In my last two posts on automatic differentiation (AD), I described some basic primitives that implement the standard approach to forward mode AD using dual numbers, and then a dual representation of dual numbers that can compute in reverse mode. I'm calling these "co-dual " numbers, as they are the categorical dual of dual numbers.
It didn't click at the time that this reverse mode representation seems to be novel. If it's not, please let me know! I haven't seen any equivalent of dual numbers capable of computing in reverse mode.

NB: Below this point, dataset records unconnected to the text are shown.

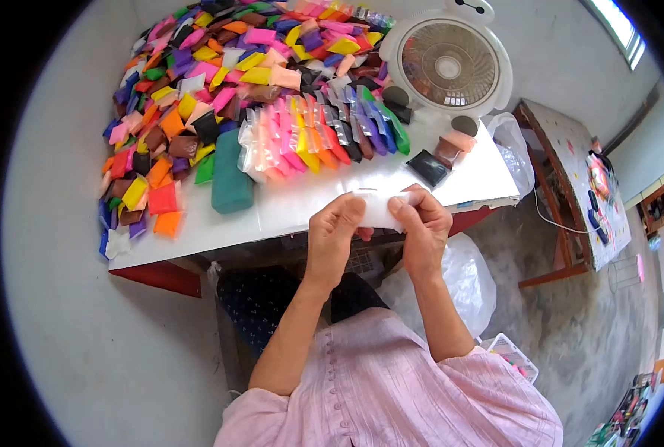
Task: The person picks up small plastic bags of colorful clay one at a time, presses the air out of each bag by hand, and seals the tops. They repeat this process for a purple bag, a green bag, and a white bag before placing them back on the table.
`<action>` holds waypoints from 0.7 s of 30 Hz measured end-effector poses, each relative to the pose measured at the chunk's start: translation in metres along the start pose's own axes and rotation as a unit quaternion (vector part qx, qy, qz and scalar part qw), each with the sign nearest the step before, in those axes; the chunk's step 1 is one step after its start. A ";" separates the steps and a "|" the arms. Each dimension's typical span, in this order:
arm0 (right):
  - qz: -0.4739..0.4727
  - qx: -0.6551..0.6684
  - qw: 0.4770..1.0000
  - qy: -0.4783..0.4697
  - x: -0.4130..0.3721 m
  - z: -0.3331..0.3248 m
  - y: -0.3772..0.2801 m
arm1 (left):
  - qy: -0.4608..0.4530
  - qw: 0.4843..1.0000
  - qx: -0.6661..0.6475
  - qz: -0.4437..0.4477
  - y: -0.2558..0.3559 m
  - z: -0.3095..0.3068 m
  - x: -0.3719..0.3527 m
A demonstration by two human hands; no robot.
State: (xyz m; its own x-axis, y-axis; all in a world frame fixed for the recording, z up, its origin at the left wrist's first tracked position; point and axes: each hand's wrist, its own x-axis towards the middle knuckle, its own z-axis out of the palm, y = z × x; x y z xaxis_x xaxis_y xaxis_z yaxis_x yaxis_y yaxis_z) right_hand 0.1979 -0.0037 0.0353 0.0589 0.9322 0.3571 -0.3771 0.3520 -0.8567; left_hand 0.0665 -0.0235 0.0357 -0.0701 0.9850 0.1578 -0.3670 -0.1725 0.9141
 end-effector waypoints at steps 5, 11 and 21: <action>0.024 0.062 0.996 0.057 -0.002 0.003 0.004 | 0.002 0.999 0.032 -0.005 -0.008 0.005 -0.008; 0.046 0.080 0.993 0.069 -0.001 -0.003 0.012 | -0.011 0.998 0.047 0.034 -0.008 0.004 -0.008; -0.022 -0.096 0.989 -0.106 0.018 -0.019 -0.008 | -0.039 0.998 0.040 0.024 0.006 -0.005 -0.004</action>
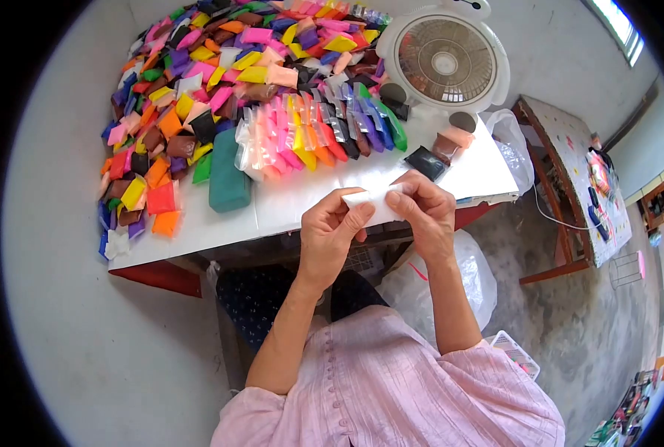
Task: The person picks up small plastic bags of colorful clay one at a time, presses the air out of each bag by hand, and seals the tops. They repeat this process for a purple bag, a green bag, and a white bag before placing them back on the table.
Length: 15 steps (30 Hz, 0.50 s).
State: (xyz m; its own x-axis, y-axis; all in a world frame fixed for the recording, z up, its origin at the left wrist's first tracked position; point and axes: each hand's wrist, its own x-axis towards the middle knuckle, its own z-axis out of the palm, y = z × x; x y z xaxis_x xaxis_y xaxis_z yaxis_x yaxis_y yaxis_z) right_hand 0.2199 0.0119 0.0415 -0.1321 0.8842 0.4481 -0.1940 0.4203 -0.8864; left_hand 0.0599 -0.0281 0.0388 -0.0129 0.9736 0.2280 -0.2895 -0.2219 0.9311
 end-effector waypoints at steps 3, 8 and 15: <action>-0.063 -0.132 0.986 0.080 0.005 0.009 0.001 | 0.039 0.990 0.081 0.105 0.003 0.007 -0.002; 0.166 0.037 0.985 0.040 -0.008 0.010 -0.008 | 0.073 0.838 0.387 0.378 -0.010 0.000 0.001; 0.131 0.094 0.984 0.077 -0.011 0.023 -0.008 | 0.044 0.948 0.193 0.249 -0.011 0.010 -0.010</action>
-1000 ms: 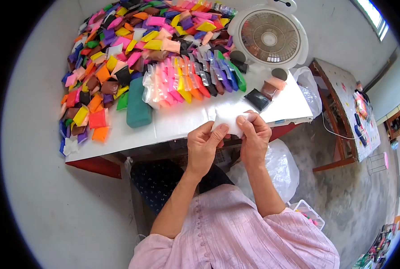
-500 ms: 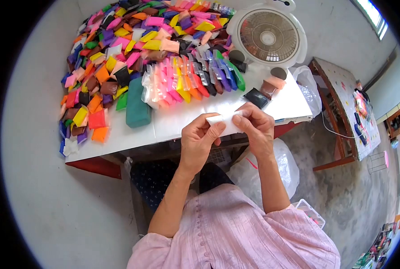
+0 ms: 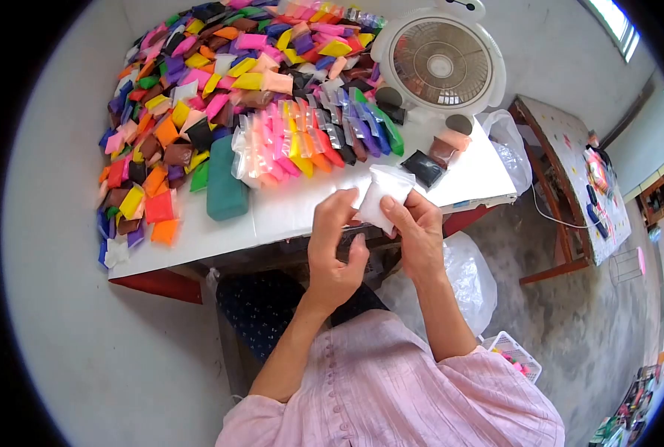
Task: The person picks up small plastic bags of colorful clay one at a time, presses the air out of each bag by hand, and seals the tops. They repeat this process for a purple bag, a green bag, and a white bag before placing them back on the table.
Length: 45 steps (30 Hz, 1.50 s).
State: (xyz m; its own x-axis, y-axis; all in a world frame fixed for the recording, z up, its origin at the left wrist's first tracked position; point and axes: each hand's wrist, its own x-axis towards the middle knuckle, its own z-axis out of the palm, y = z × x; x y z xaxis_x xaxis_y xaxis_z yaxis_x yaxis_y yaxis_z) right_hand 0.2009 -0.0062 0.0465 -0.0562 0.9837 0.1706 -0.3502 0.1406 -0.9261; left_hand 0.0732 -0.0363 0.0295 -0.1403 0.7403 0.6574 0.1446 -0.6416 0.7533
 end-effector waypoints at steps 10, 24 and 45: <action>-0.102 -0.070 0.992 -0.023 0.000 -0.003 0.016 | -0.009 0.947 -0.221 -0.233 -0.009 -0.002 0.000; -0.224 -0.054 0.971 0.061 -0.005 -0.002 0.011 | -0.005 0.918 -0.288 -0.272 -0.010 -0.003 -0.005; -0.148 -0.029 0.989 0.003 -0.014 -0.001 0.001 | -0.030 0.944 -0.248 -0.217 -0.005 -0.013 -0.001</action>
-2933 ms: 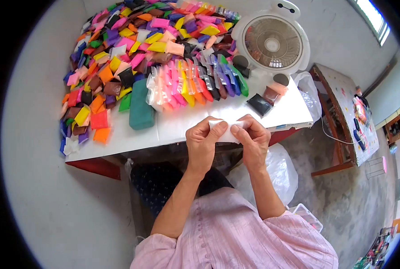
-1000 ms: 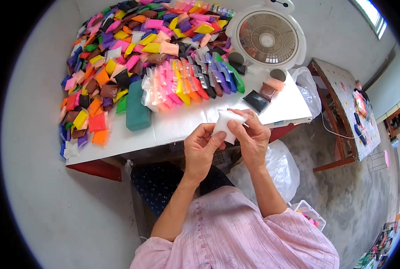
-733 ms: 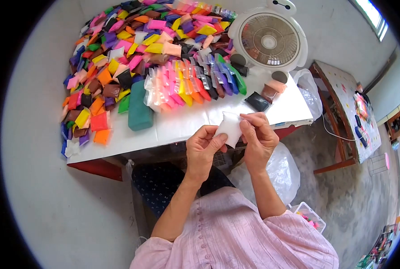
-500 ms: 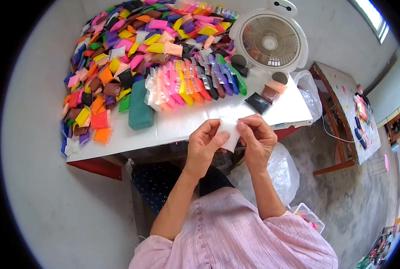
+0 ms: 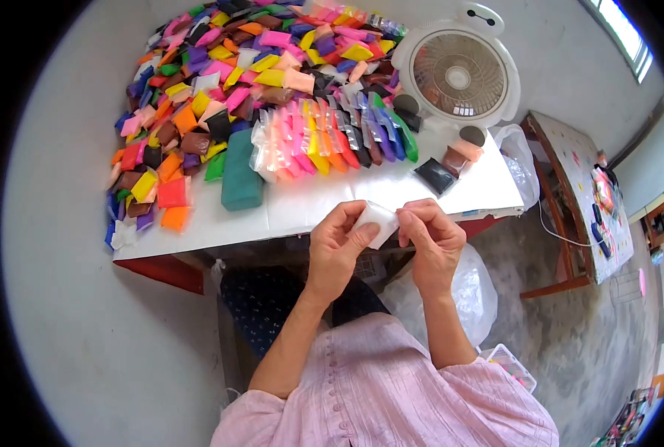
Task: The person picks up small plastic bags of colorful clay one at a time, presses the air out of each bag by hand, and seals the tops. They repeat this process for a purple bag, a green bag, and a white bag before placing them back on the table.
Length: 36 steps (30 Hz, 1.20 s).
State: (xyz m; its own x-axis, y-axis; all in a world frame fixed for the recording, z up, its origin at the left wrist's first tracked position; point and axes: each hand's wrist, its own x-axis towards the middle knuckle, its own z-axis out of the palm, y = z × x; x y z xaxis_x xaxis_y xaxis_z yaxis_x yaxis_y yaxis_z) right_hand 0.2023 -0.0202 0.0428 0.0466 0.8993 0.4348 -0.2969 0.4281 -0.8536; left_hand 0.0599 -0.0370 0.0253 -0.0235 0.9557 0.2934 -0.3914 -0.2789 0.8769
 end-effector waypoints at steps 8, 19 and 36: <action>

When reverse mode AD is needed, most introductions to AD go straight to building a graph/DAG representation of the computation in order to improve the sharing properties and run the computation backwards, but that isn't strictly necessary. I aim to show that there's a middle ground between dual numbers and the graph approach, even if it's only suitable for pedagogical purposes.
Review: Dual Numbers
Dual numbers augment standard numbers with an extra term for the derivative of that number:
real number x =(dual number transform)=> x + x'*ϵ
Then various identities over addition, multiplication and trig functions propagate the derivative throughout the function to the return value. Here is a simple type for dual numbers to illustrate:
public readonly struct Dual
{
public readonly double Magnitude;
public readonly double Derivative;
public static Dual operator +(Dual lhs, Dual rhs) =>
new Dual(lhs.Magnitude + rhs.Magnitude,
lhs.Derivative + rhs.Derivative);
public static Dual operator *(Dual lhs, Dual rhs) =>
new Dual(lhs.Magnitude * rhs.Magnitude,
lhs.Derivative * rhs.Magnitude + rhs.Derivative * lhs.Magnitude);
public Dual Pow(int k) =>
new Dual(Math.Pow(Magnitude, k),
k * Math.Pow(Magnitude, k - 1) * Derivative);
}
The standard calculation operates on the
Magnitude
field, and the Derivative
field computes the derivative right alongside via the standard identities. This permits you to somewhat efficiently differentiate any function that accepts only values of type Dual
, which is called forward mode AD:public static class Calculus
{
public static Dual DerivativeX0At(
double x0, double x1, Func<Dual, Dual, Dual> f) =>
f(new Dual(x0, 1), new Dual(x1, 0));
public static Dual DerivativeX1At(
double x0, double x1, Func<Dual, Dual, Dual> f) =>
f(new Dual(x0, 0), new Dual(x1, 1));
}
We call a differentiable function with 1 in the derivative position of a parameter if we're differentiating with respect to that parameter. This means you can only take the derivative with respect to a single parameter at a time in forward mode. If you need to differentiate with respect to multiple input parameters, you need to run the whole function repeatedly, once for each derivative (or as I covered in my first post, use a vector of derivatives which has high space complexity).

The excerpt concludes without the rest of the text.